Dura-Al Fawwar Junction, Hakvasim (sheep) Junction, Sansana (Meitar Crossing), South Hebron Hills, Zif Junction
We went on this shift heavy-hearted: nothing, not even the Occupation, justifies the heinous murder of a young girl asleep in her room.
Collective punishment as it is carried out now is morally and practically unacceptable.
It will only heighten hatred.
We decided not to enter Hebron itself but rather see what goes on around it.
At Meitar Checkpoint – less vehicles in the car park. We didn’t know whether to attribute this to the final days of Ramadan or to the revoking of massive numbers of Palestinians’ permits to enter Israel.

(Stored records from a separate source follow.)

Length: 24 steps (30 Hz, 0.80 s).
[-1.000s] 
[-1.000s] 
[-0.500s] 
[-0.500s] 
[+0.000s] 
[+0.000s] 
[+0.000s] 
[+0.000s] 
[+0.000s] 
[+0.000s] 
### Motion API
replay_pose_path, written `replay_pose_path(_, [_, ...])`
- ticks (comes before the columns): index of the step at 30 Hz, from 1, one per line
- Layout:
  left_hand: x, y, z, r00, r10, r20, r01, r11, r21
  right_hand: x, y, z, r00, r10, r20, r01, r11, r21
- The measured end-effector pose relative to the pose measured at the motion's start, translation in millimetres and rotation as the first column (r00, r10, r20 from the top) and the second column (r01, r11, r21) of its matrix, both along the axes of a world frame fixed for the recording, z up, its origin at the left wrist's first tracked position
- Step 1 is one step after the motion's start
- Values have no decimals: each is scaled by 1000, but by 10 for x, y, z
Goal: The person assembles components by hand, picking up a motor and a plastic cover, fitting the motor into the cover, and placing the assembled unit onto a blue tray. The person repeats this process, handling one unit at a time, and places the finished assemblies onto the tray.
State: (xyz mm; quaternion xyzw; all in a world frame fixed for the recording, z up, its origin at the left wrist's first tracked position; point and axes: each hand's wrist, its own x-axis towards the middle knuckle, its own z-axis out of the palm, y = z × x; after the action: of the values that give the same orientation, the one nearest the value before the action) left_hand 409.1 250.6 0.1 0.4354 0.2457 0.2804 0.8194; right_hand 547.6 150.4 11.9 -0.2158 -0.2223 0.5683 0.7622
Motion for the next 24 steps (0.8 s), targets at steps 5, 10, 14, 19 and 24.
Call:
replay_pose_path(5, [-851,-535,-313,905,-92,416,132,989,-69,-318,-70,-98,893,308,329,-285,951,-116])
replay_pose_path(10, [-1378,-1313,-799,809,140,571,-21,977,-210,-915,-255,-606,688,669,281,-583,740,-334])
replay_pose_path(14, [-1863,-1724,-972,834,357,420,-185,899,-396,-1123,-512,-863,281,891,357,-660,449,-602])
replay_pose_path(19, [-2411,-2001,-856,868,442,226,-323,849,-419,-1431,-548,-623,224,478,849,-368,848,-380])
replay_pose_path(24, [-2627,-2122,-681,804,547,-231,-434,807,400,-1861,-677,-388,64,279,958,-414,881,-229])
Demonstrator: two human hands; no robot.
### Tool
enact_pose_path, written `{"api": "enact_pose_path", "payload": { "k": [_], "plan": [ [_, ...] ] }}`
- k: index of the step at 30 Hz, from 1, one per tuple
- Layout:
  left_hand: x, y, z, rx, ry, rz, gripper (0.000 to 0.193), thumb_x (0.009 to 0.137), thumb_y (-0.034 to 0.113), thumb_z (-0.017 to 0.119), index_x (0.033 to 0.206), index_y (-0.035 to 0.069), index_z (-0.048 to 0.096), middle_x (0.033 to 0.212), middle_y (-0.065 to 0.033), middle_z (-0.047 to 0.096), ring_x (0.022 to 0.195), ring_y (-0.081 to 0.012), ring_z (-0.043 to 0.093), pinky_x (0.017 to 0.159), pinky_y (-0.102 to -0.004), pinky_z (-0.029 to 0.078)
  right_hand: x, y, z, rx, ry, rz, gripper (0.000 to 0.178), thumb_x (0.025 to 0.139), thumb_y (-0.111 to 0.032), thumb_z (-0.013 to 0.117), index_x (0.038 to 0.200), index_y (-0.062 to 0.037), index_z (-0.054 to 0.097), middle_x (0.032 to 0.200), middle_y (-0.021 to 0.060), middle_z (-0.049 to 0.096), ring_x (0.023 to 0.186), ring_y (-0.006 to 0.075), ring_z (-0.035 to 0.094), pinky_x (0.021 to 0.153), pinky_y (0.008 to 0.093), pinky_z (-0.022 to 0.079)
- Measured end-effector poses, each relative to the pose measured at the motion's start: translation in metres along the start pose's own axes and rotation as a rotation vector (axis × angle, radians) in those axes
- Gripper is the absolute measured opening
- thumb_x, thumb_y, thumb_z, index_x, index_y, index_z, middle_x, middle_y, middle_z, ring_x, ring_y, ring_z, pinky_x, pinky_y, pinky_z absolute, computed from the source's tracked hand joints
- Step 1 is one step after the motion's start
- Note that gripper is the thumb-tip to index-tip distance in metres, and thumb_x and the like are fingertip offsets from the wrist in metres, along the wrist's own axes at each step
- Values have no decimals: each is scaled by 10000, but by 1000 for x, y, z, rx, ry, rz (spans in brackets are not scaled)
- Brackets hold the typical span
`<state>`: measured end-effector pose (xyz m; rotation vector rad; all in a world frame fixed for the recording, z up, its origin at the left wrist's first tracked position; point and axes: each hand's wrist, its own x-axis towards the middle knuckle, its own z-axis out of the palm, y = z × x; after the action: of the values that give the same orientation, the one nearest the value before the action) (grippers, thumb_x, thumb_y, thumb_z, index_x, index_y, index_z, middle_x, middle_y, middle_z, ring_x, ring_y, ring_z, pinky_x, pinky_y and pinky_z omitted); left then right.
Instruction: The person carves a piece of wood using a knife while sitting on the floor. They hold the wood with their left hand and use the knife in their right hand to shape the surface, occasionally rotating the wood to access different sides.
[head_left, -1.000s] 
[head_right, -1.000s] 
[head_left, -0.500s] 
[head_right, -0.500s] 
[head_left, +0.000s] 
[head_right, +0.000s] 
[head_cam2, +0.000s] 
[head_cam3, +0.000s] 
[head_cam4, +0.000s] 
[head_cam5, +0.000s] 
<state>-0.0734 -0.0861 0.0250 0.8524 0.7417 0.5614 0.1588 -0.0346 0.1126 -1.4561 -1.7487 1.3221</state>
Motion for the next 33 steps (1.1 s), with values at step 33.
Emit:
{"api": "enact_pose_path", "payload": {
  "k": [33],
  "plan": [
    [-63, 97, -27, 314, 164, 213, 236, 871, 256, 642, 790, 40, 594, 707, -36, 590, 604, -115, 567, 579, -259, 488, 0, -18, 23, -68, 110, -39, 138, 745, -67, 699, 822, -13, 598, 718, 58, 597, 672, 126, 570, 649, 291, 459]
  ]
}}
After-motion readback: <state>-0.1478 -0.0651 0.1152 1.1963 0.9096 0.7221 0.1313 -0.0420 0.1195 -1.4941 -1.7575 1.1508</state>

It’s worth following-up.
The encirclement in the West Bank works in two ways:
- Unmanned barriers and gates
- Manned checkpoints
The barrier protagonist is… the bulldozer.
And this is what it does:
This is what we saw around all the Palestinian localities on roads 317, 358, 60 and 35 – Bani Na’im, Deir Razek, Karame, Khirbet Tuwane, Abde, Dirat and others.
Wherever there are gates – they are closed.
People cross on foot from one side of the junction to the other, and board taxis that stand waiting at the other side.
This was how things worked in Dura Al Fawwar, Beit ‘Anun, Zif Junction, Bani Na’im and Beit Kahil.
At Dahariya, the Olive Crossing, the Sheep Junction, Samo’a and Beit Hagai soldiers stand at the exits and allow vehicles through only after inspection. This results in long waiting lines.
The spring pool near Dura-Al Fawwar is deserted.
Below Deir Razek remains are still visible of the car that crashed upside down after being shot at.
Soldiers are positioned on the hills above road 60, standing guard over it.
The general feeling is somber, offended and fearful.
No Happy Holiday here, and no end in sight.